• _What you are asked to do_:
Word-for-word transcription: reproduce all of the data, but not the pictures.

• _Dataset section_:
--- START ---

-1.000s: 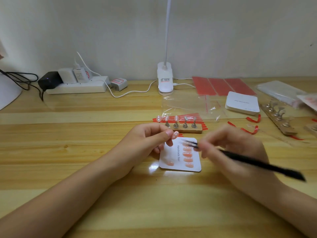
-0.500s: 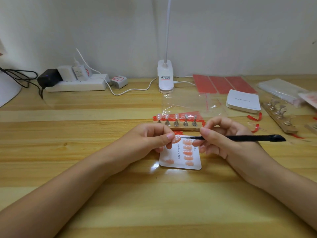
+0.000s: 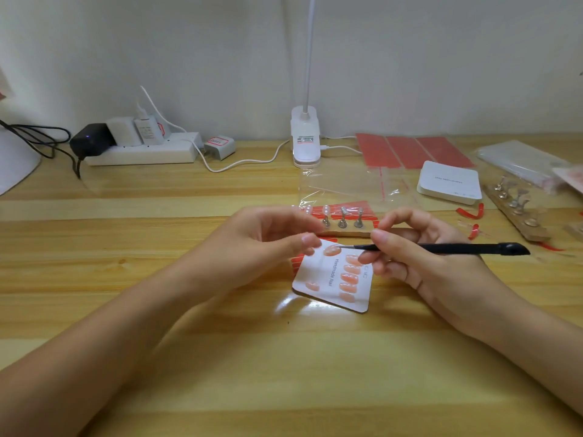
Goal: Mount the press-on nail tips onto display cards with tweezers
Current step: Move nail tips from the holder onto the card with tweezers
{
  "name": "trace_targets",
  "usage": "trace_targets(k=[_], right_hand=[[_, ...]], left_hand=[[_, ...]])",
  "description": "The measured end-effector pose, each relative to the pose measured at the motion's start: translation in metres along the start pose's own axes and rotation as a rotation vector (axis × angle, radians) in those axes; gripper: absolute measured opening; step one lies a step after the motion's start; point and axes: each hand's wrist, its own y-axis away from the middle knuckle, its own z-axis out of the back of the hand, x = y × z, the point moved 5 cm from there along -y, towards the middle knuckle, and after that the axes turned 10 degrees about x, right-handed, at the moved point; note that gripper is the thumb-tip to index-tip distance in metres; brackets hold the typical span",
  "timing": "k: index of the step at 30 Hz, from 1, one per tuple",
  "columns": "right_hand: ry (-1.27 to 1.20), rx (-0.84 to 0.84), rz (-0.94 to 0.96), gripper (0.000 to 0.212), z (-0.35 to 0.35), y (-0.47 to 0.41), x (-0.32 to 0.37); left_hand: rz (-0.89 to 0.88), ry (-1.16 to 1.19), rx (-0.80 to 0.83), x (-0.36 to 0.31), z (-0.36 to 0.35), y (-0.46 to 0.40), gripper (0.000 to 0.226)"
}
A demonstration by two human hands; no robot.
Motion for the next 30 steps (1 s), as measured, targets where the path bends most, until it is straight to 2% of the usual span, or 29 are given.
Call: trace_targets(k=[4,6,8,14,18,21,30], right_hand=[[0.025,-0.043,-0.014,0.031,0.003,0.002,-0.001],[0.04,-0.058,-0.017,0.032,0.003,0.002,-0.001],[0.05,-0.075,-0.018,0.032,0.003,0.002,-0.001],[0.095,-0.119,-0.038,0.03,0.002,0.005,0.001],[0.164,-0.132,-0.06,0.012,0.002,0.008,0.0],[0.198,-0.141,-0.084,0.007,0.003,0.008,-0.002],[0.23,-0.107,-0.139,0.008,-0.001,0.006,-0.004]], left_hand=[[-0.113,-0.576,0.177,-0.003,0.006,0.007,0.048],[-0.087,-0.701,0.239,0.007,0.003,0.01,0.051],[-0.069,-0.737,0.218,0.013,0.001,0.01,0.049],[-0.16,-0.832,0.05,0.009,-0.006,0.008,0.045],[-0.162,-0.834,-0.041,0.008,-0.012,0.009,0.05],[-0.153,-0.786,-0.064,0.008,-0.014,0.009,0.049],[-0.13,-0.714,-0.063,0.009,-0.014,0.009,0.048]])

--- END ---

• _Written solution_:
-1.000s: 
-0.500s: 
+0.000s: 
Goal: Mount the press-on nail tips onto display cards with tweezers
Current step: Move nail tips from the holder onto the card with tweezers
{
  "name": "trace_targets",
  "usage": "trace_targets(k=[_], right_hand=[[_, ...]], left_hand=[[_, ...]])",
  "description": "The measured end-effector pose, each relative to the pose measured at the motion's start: translation in metres along the start pose's own axes and rotation as a rotation vector (axis × angle, radians) in those axes; gripper: absolute measured opening; step one lies a step after the motion's start; point and axes: each hand's wrist, its own y-axis away from the middle knuckle, its own z-axis out of the back of the hand, x = y × z, the point moved 5 cm from there along -y, towards the middle knuckle, and after that the axes turned 10 degrees about x, right-handed, at the moved point; note that gripper is the thumb-tip to index-tip distance in metres; brackets hold the typical span",
  "timing": "k: index of the step at 30 Hz, from 1, one per tuple",
  "columns": "right_hand: ry (-1.27 to 1.20), rx (-0.84 to 0.84), rz (-0.94 to 0.96), gripper (0.000 to 0.212), z (-0.35 to 0.35), y (-0.47 to 0.41), x (-0.32 to 0.37); left_hand: rz (-0.89 to 0.88), ry (-1.16 to 1.19), rx (-0.80 to 0.83), x (-0.36 to 0.31), z (-0.36 to 0.35), y (-0.46 to 0.40), gripper (0.000 to 0.226)"
}
A demonstration by two human hands; no robot.
Motion for the next 30 steps (1 s), as measured, targets where the path bends most, until it is straight to 2% of the usual span, or 29 are given.
Call: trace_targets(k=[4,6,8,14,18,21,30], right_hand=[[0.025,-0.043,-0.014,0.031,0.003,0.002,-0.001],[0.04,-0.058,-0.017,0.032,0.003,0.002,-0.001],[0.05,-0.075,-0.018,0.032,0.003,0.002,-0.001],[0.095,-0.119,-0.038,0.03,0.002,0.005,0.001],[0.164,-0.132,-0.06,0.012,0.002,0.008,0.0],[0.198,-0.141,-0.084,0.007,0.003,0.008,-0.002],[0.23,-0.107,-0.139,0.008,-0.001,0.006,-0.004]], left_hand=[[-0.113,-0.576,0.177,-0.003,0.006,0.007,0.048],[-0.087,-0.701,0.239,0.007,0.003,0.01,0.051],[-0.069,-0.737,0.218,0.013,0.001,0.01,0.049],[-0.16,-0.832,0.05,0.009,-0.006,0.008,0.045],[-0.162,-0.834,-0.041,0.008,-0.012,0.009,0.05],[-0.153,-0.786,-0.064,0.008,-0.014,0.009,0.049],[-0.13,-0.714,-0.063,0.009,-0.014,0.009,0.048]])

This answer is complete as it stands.